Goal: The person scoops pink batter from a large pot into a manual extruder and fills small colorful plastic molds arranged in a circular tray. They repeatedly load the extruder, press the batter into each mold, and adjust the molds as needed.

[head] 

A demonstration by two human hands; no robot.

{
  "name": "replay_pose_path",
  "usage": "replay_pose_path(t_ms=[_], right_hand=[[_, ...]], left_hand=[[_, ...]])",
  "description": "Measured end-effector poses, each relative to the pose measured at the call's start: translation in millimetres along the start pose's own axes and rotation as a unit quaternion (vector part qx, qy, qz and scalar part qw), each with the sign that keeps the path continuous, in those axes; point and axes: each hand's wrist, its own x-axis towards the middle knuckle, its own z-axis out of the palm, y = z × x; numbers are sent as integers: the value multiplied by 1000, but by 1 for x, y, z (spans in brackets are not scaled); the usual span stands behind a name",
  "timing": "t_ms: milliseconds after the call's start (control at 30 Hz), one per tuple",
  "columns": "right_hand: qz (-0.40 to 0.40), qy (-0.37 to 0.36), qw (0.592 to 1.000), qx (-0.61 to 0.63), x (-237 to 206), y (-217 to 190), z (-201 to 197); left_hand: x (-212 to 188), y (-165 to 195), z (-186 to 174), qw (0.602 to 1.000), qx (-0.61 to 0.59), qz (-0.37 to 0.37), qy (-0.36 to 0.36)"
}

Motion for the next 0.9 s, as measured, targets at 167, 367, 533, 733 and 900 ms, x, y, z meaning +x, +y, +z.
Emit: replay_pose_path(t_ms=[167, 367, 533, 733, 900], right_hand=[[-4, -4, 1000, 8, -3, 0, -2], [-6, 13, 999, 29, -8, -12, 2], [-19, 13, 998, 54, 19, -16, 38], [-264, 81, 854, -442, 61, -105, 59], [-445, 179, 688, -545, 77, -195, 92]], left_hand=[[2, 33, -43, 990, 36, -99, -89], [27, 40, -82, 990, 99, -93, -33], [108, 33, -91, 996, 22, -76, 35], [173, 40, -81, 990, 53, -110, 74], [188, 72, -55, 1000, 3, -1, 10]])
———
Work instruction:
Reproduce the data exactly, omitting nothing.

Expected answer:
Goal: The person scoops pink batter from a large pot into a manual extruder and fills small colorful plastic molds arranged in a circular tray. They repeatedly load the extruder, press the batter into each mold, and adjust the molds as needed.

[head] 

A demonstration by two human hands; no robot.

{
  "name": "replay_pose_path",
  "usage": "replay_pose_path(t_ms=[_], right_hand=[[_, ...]], left_hand=[[_, ...]])",
  "description": "Measured end-effector poses, each relative to the pose measured at the call's start: translation in millimetres along the start pose's own axes and rotation as a unit quaternion (vector part qx, qy, qz and scalar part qw), each with the sign that keeps the path continuous, in those axes; point and axes: each hand's wrist, its own x-axis towards the middle knuckle, its own z-axis out of the palm, y = z × x; numbers are sent as integers: the value multiplied by 1000, but by 1 for x, y, z (spans in brackets are not scaled); the usual span stands behind a name",
  "timing": "t_ms: milliseconds after the call's start (control at 30 Hz), one per tuple",
  "columns": "right_hand: qz (-0.40 to 0.40), qy (-0.37 to 0.36), qw (0.592 to 1.000), qx (-0.61 to 0.63), x (-237 to 206), y (-217 to 190), z (-201 to 197); left_hand: x (-212 to 188), y (-165 to 195), z (-186 to 174), qw (0.602 to 1.000), qx (-0.61 to 0.59), qz (-0.37 to 0.37), qy (-0.36 to 0.36)"
}

Motion for the next 0.9 s, as measured, targets at 167, 367, 533, 733 and 900 ms, x, y, z meaning +x, +y, +z.
Emit: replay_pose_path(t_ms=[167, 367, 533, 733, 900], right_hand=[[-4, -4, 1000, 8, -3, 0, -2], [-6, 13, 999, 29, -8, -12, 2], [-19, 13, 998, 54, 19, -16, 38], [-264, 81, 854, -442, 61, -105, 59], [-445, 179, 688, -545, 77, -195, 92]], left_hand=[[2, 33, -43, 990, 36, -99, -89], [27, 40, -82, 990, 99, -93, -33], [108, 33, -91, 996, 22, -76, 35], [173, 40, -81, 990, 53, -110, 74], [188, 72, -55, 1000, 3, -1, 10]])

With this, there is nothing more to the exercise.